Это было правдой. С тех пор как Фанни перестала жить затворницей, у нее никогда не было недостатка в обществе, и к этому моменту у нее появилось множество знакомых в Бате. Она получала и наносила утренние визиты, посещала концерты, обеды и даже согласилась присутствовать на некоторых раутах. Фанни чувствовала себя очень смелой, так как прежде никогда не выезжала в общество одна. Перед замужеством она жила в тени своей матери, после него — мужа или падчерицы. Она была слишком привычна ко всякого рода обществу, чтобы нуждаться в чьей-нибудь поддержке, и только одно обстоятельство омрачало ее тихое удовольствие от спокойной светской жизни в Бате.
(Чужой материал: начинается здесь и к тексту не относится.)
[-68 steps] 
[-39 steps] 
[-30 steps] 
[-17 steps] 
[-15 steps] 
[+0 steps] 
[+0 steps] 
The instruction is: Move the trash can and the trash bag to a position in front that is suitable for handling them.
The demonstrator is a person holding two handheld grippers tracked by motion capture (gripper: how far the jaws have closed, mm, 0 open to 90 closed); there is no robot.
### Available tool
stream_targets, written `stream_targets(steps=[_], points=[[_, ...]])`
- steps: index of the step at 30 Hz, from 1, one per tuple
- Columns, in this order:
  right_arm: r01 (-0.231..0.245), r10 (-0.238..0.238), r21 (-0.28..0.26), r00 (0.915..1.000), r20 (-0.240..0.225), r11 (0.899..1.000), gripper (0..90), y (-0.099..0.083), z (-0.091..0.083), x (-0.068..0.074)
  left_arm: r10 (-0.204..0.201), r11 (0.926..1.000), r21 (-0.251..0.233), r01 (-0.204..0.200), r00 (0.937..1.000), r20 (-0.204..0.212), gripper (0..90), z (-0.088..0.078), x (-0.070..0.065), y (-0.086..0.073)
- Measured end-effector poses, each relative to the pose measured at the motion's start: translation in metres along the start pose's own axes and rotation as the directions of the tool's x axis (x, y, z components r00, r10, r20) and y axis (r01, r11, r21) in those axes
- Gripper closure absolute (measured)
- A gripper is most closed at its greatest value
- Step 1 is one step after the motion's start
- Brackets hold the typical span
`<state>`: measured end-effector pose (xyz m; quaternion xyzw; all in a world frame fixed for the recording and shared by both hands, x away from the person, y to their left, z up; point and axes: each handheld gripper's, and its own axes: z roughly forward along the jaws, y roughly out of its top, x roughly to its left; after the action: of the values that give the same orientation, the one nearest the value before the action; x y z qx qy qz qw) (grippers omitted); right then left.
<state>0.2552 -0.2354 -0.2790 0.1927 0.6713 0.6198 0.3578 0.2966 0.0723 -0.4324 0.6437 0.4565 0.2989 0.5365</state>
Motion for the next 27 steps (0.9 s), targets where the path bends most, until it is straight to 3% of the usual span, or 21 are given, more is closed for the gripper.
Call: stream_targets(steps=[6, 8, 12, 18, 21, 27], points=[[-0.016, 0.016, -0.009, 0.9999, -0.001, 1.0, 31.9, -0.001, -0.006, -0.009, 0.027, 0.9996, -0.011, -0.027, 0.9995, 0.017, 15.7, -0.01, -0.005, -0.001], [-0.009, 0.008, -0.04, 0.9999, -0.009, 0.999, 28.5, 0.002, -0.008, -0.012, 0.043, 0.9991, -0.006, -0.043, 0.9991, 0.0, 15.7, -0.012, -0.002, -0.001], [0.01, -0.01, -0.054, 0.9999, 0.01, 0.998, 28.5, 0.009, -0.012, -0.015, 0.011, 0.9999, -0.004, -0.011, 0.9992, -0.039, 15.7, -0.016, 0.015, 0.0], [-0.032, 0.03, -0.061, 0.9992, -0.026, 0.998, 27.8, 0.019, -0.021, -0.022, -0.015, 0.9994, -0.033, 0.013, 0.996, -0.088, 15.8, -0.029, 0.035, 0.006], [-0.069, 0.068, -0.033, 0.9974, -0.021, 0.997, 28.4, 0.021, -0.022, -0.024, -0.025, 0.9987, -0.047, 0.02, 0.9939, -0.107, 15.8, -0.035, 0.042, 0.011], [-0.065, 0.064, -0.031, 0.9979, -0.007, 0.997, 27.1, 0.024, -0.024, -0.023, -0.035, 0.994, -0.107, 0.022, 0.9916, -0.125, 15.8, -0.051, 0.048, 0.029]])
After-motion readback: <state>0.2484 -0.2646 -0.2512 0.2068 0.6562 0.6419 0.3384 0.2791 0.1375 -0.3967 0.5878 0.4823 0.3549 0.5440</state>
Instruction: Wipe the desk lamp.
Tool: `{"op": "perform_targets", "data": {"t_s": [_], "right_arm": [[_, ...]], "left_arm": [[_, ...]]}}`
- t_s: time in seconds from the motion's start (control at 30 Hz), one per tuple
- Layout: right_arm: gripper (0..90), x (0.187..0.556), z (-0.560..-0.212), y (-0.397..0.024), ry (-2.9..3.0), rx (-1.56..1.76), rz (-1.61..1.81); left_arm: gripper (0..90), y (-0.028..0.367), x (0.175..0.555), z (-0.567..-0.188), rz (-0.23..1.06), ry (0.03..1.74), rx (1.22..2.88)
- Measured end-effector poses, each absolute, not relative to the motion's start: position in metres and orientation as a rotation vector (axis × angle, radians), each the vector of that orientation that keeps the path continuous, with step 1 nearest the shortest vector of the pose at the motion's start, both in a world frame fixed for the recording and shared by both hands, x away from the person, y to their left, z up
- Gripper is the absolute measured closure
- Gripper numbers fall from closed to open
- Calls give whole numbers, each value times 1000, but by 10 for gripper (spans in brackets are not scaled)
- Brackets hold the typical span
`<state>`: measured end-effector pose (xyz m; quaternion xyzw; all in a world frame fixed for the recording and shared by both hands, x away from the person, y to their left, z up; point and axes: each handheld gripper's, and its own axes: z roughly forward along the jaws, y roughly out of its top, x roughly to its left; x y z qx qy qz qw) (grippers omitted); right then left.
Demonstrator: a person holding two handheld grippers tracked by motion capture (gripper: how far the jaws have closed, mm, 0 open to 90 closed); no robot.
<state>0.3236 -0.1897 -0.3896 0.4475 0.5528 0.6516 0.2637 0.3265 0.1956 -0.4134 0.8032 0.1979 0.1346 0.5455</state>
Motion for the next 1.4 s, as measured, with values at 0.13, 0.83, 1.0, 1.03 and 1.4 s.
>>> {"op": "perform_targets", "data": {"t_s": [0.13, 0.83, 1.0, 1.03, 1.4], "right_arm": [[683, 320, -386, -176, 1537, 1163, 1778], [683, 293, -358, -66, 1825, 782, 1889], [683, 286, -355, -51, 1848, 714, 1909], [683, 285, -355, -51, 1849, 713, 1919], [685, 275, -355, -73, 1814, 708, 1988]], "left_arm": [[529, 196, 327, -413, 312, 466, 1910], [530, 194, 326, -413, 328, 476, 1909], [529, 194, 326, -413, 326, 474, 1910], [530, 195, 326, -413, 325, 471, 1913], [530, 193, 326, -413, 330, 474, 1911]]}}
Всегда прежде защищенная, Фанни так и не научилась держать своих многочисленных поклонников на расстоянии. Она по природе своей не была кокетлива, а немолодой и любящий супруг, хорошо знавший жизнь, позаботился о том, чтобы не подвергать ее соблазнам светского Лондона. Профессиональные любовники, раскидывавшие свои сети, спешили подыскать добычу полегче, встретив один-единственный взгляд милорда Спенборо, а Фанни оставалась в мирном неведении относительно того, что ее внимания добивались или что ее оберегали. Но столь юная и столь божественно-очаровательная вдовушка была неотразимо привлекательна для людей впечатлительных, и вскоре у нее начались небольшие трудности. Изумленного взгляда было достаточно, чтобы остановить поползновения ее более зрелых поклонников, но несколько пылких юнцов серьезно обеспокоили ее своим упорным ухаживанием и явными намерениями привлечь всеобщее внимание к себе и к ней. Серена прекрасно знала бы, как пресечь такие ухаживания, но Фанни была лишена ее непринужденной уверенности и, кроме того, никак не могла заставить себя оттолкнуть какого-нибудь молодого джентльмена, смущенно вручающего ей изящный букетик или обыскавшего весь город в поисках какой-нибудь безделушки, после того как она в его присутствии выразила желание иметь ее. Фанни полагала, что ее жизненные обстоятельства служат ей защитой от нежелательных предложений, и утешала себя мыслью, что самые пылкие ее поклонники слишком юны, чтобы питать серьезные намерения. Поэтому для нее явилось совершенной неожиданностью то, что случилось: мистер Огастес Райд, сын старой приятельницы ее матери, настолько забылся, что упал перед ней на колени со страстными признаниями.